• PROBLEM DETAILS
Of the entries below, return exactly those lines that fall between the one containing "[(136, 376), (1139, 619), (728, 276)]" and the one containing "1. Examine the image above and locate the red", the two end lines included.

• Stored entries
####################
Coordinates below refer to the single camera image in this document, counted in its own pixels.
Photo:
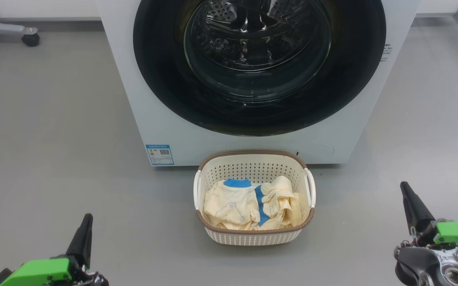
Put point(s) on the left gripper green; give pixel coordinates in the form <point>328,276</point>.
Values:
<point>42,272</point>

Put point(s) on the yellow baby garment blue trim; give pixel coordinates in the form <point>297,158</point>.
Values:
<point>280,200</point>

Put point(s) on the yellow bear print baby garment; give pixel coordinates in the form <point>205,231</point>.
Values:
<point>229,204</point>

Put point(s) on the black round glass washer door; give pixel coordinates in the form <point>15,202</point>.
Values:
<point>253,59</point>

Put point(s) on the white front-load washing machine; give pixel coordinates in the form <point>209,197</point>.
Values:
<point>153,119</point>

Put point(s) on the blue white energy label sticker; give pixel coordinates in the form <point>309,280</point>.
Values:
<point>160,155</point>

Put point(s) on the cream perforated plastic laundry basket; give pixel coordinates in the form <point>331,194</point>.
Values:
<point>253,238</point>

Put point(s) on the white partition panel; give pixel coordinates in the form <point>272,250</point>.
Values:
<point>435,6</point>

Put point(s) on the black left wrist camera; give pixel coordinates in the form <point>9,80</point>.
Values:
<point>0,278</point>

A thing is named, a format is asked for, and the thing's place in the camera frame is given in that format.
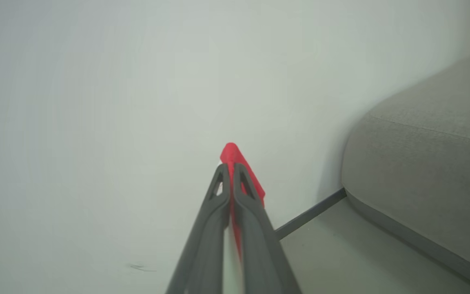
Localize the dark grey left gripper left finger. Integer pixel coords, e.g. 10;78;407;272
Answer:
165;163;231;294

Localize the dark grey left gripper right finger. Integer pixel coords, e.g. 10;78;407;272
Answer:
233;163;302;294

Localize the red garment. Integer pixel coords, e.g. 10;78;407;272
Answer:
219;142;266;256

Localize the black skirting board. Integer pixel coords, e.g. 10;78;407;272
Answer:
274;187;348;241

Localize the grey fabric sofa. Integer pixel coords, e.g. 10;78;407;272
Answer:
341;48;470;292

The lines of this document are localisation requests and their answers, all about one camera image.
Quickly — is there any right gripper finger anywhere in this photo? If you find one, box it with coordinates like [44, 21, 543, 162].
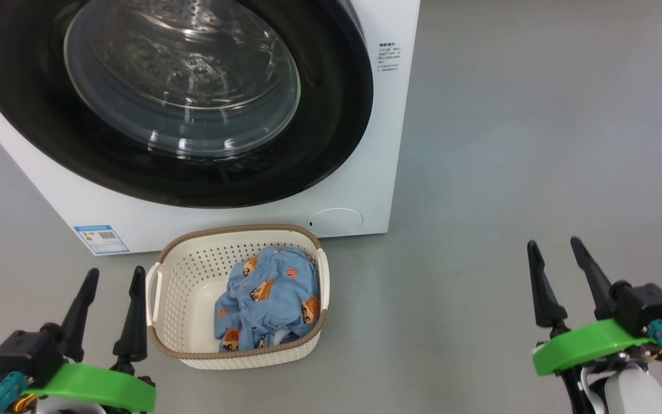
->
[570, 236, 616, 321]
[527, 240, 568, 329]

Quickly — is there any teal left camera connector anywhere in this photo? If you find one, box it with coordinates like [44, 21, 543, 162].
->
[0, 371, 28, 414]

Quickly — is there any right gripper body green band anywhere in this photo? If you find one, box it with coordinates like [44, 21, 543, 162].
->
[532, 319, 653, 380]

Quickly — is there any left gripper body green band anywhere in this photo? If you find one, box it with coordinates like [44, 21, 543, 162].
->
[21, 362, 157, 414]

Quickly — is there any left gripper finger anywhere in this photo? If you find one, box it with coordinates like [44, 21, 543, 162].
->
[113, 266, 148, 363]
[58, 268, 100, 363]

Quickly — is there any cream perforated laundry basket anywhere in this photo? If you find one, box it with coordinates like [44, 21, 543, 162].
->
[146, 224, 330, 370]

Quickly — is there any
####################
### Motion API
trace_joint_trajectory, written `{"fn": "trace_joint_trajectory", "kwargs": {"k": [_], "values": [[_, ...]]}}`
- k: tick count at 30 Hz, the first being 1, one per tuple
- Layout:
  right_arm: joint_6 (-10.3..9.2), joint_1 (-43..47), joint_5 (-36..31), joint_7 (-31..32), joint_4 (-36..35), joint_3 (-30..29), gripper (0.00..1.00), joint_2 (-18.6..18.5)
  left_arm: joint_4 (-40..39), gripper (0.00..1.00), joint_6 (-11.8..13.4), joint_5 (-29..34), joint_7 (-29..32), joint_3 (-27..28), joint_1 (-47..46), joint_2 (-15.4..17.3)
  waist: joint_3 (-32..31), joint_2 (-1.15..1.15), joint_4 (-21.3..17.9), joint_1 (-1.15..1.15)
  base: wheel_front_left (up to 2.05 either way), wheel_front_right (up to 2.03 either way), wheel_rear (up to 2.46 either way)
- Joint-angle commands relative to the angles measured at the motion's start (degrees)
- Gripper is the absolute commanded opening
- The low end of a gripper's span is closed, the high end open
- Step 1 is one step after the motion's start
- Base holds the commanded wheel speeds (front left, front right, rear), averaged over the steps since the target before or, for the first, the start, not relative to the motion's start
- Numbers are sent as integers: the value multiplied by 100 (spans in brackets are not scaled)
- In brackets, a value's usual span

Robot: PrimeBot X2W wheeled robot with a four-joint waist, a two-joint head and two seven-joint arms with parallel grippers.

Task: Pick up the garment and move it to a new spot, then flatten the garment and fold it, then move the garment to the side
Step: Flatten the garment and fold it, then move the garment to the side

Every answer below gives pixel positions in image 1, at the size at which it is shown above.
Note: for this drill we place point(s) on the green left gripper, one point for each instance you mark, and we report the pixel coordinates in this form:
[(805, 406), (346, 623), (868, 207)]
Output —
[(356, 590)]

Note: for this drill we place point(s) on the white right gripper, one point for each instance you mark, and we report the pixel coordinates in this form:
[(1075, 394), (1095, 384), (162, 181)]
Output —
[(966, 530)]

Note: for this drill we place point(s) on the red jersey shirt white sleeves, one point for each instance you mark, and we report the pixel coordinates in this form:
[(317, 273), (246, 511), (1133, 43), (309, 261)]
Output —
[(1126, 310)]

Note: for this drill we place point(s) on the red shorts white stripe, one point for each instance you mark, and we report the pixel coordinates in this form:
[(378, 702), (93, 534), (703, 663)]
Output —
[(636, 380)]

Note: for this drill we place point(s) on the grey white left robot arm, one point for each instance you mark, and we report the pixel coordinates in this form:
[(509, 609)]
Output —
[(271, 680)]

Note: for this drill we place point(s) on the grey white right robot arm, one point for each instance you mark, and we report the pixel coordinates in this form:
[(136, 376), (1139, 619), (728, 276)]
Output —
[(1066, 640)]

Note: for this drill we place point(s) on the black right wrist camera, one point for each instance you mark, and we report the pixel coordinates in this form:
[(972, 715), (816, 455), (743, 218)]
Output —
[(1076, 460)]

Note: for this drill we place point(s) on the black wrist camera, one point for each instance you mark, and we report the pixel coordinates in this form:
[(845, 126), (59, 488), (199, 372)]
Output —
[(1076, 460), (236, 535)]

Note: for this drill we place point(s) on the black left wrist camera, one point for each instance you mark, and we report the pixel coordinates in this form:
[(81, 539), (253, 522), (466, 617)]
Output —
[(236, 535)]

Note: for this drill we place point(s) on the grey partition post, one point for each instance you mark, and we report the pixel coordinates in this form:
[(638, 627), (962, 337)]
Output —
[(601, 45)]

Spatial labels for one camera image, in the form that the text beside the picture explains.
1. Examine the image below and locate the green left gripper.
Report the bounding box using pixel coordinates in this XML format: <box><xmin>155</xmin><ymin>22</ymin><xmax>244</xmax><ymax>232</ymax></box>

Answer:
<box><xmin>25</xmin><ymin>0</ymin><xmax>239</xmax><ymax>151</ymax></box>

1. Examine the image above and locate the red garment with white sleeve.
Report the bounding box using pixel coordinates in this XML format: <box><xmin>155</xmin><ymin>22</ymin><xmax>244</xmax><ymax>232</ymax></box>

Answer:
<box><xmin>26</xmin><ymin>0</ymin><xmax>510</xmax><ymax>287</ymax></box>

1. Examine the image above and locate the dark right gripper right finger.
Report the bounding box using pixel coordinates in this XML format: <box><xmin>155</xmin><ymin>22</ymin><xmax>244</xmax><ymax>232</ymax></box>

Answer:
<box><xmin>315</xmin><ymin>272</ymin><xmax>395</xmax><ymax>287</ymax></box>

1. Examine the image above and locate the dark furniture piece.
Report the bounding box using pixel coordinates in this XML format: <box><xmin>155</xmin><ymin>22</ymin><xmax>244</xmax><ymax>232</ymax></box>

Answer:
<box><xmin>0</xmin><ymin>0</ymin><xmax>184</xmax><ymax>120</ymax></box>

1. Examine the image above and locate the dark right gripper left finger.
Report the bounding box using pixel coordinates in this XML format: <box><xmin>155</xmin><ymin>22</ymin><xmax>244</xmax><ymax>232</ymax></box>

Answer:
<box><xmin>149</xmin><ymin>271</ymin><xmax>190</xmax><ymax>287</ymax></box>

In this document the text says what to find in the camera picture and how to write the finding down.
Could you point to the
####################
• RESULT
[(136, 376), (1139, 619), (728, 276)]
Output —
[(1066, 640)]

Note: for this drill we place point(s) on the black right wrist camera, one point for each instance you mark, and we report the pixel coordinates in this form:
[(972, 715), (816, 455), (743, 218)]
Output —
[(1076, 460)]

Note: for this drill we place point(s) on the black wrist camera, one point for each instance you mark, and we report the pixel coordinates in this form:
[(845, 126), (59, 488), (199, 372)]
Output —
[(1076, 460), (236, 535)]

Note: for this drill we place point(s) on the black left wrist camera, one point for each instance you mark, and we report the pixel coordinates in this form:
[(81, 539), (253, 522), (466, 617)]
Output —
[(236, 535)]

Note: for this drill we place point(s) on the grey partition post, one point for each instance you mark, and we report the pixel coordinates in this form:
[(638, 627), (962, 337)]
Output —
[(601, 45)]

Spatial labels for one camera image, in the form that the text beside the picture explains.
1. Examine the image below and locate the green left gripper.
Report the bounding box using pixel coordinates in this XML format: <box><xmin>155</xmin><ymin>22</ymin><xmax>244</xmax><ymax>232</ymax></box>

Answer:
<box><xmin>25</xmin><ymin>0</ymin><xmax>239</xmax><ymax>151</ymax></box>

1. Examine the image above and locate the red garment with white sleeve.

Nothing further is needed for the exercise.